Beberapa hari hari lalu, Pak Kamilus Tupen, orang hebat kebanggaan Pak Reinald Khasali mengirim pesan berisi sejumlah dokumen. Rupanya undangan, ToR, panduan pembicara pasar invovasi, dan rundown acara Indonesia Development Forum (IDF) untuk dirinya. Beliau bertanya barangkali ada masukan untuk disampaikan di acara itu.

Saya hanya menitip satu hal, jika ada kesempatan hendaklah ia mengingatkan agar agenda pembukaan investasi seluas-luasnya yang jadi poin ketiga Visi Indonesia 2019-2024 itu jangan sampai tak nyambung dengan penguatan ekonomi desa yang telah dirintis melalui undang-undang desa. Titik berat poin saya adalah pada bagaimana investasi yang masuk dihubungkan dengan pembentukan modal rakyat atau penguatan kelembagaan ekonomi gotong royong melalui BUMDes sebagai pintu masuknya.

Hal-hal lain, saya yakin Pak Kamilus sangat paham dan merupakan jagoannya.

Saya sengaja tidak membagi dengannya satu kecemasan penting dari dunia baru yang sedang kita songsong ini: perlindungan terhadap ‘tenaga kerja masa depan’. Hal ini yang, jika mengacu pada ToR IDF 2019, saya kira lalai dipikirkan penyelenggara. Biarlah ia tampil prima dengan pikiran positif di acara itu.
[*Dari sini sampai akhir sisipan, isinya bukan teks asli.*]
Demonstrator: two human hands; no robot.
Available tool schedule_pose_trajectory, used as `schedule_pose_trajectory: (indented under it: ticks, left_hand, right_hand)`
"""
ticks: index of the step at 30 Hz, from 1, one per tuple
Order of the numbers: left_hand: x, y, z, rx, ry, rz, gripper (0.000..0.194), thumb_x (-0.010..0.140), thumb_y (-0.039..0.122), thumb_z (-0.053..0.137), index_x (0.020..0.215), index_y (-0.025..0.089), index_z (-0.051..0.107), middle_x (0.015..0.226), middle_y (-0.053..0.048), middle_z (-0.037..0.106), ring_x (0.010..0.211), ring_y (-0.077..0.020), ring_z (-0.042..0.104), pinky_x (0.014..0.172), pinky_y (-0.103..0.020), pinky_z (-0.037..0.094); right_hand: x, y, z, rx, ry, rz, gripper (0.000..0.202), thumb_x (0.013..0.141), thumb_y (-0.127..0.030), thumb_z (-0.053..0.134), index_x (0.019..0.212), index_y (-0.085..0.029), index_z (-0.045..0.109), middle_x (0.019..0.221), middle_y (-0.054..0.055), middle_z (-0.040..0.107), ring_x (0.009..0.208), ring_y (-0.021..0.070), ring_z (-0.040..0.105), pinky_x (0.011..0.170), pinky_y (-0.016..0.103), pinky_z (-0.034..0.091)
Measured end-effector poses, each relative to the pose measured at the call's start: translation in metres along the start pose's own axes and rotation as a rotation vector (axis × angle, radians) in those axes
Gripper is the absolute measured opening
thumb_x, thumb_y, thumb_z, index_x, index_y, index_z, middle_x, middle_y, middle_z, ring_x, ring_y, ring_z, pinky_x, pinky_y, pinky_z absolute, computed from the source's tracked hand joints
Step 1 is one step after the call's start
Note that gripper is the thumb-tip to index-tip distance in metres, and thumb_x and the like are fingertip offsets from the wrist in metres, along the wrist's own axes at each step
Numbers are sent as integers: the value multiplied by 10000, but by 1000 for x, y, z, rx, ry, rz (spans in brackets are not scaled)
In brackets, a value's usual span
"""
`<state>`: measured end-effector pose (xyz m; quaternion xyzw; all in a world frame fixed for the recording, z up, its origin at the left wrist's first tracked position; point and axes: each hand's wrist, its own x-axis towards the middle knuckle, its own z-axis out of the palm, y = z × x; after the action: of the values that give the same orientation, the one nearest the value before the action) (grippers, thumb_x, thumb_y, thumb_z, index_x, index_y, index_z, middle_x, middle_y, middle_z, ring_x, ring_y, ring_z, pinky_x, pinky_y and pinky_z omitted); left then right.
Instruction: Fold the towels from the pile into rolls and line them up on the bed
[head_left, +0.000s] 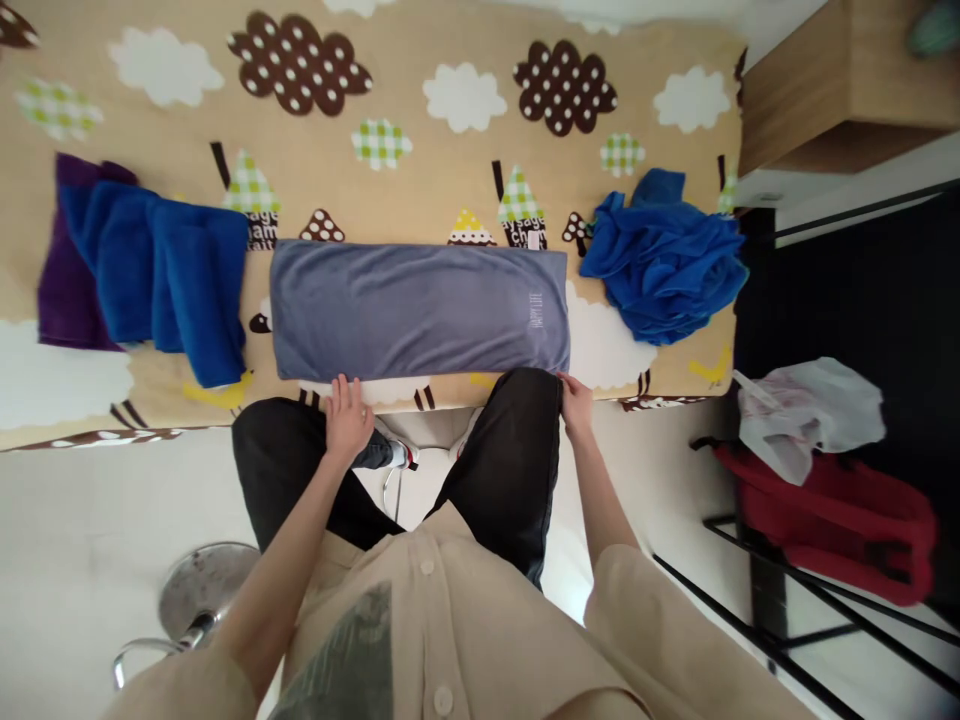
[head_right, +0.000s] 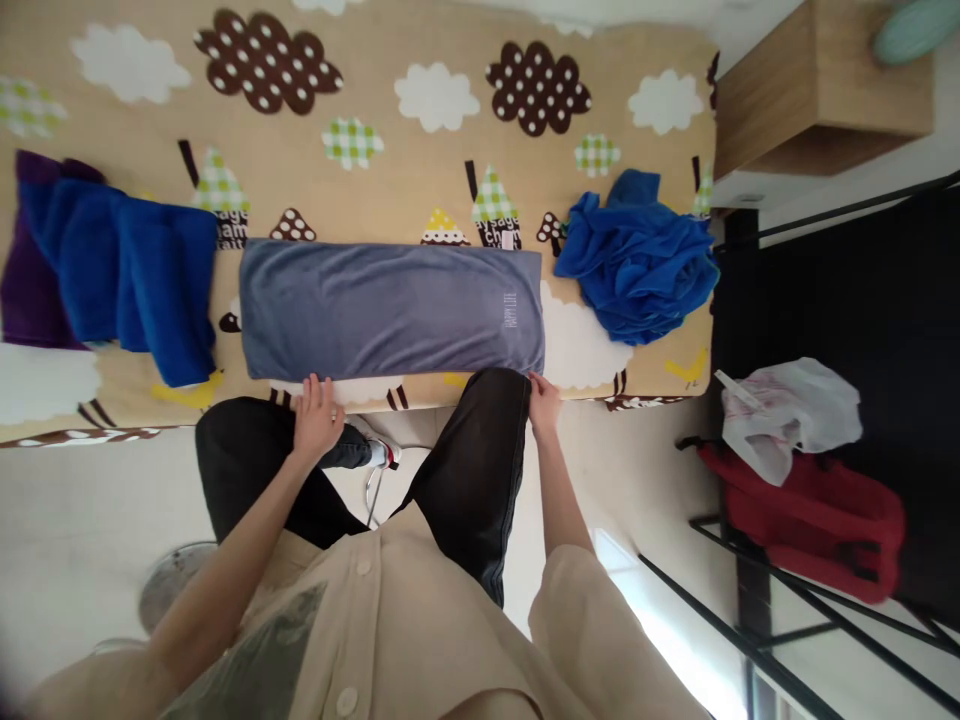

Namun sebelum mengupas problem perlindungan terhadap tenaga kerja dalam ekonomi masa depan yang sedang kita songsong, baiklah jika saya memberi apresiasi terlebih dahulu kepada Kementerian Perencanaan Pembangunan Nasional/Bappenas—terlepas dari apakah acara ini inisiatif genuine mereka atau gagasan orang-orang Australia melalui Knowledge Sector Initiative (KSI)—atas niat baiknya melibatkan rakyat dalam forum ini, terutama para pelaku perubahan. Dari NTT, selain Kamilus Tupen, saya lihat hadir pula Gesti Sino (Duta Petani Muda Indonesia 2018) dan Meiby Agnesia, orang muda penekun usaha peningkatan nilai tambah kelor dan pernah menghadiahi saya sekotak coklat kelor itu.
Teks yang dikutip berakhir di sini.